ルディは万能タイプ。僕は器用貧乏タイプだ。魔法も剣術も僕は1歩遅れてる。それを錬金術だったり前世の知識や本で得た知識と努力で補ってるに過ぎない。
ほんの少しだけ優れてる努力と知識でなんとかかんとか置いていかれないようにしてる。
テオ様に失望されないように必死だ。この必死さと余裕があるように見せるすべだけは誰にも負けない自信がある。


「でも第2皇子殿下は僕より頭がいいよ。魔法と運動は才能ないけど王としては最悪いらないからね。」

「母様はクラウスの母親に嫉妬してるんだわ。本当になんでもできる女性だったからな。生まれも育ちも超一流。見た目だって母様と並んで社交界の華だと例えられたんだ。それは皇后っていう立場を手に入れても変わらねぇ。公爵夫人を贔屓する男は絶えねぇし、男優位な考え方の宮の中で才能を持ち上げるやつまでいたからな。」

「自分も息子も負けたって思ったんだよ。圧倒的に勝てる子供が欲しかったの。ルディは本当に王族らしい見た目だからね、勝てたと思ったんじゃない?」

実際錬金術以外は負けてるし。錬金術なんて魔法でいくらでも替えがきく物だから魔力少ない人以外は意味ないし。

「それがクラウス生まれてみれば公爵夫人の息子は光魔法も闇魔法も使えるハイブリットだもんな。生まれた瞬間から母様は負けたわけだ。」

「結構嫌味、嫉み言われ続けたよ。母様が亡くなってからは酷かったな。

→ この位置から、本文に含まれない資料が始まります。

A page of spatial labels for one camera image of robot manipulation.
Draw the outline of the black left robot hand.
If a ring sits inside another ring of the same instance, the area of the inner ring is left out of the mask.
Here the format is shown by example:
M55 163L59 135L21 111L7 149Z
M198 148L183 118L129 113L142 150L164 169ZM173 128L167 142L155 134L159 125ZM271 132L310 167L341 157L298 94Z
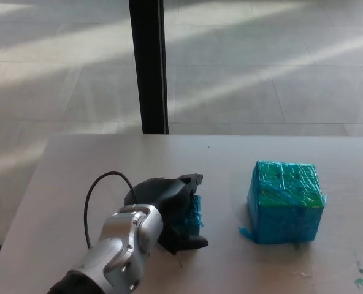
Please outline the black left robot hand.
M208 246L208 240L200 236L201 197L196 194L202 181L203 175L198 173L151 178L128 192L124 205L153 205L160 212L163 230L158 243L171 254L201 249Z

」

「俺ももう諦めてるよ。さすがに皇帝になったら落ち着いてくれると信じてるけど…どうだろうな。」

皇后陛下は死ぬまで変わらなさそうだけどね。しかも相手が死んでるもんだから一生勝てないし。かわいそう。

「第2皇子も悪くないんだけどねぇ。」

我ながら美味しいお茶の入れ方してる。さすがだな。ルディにもこれは勝てる。アルフレートには負けるけど。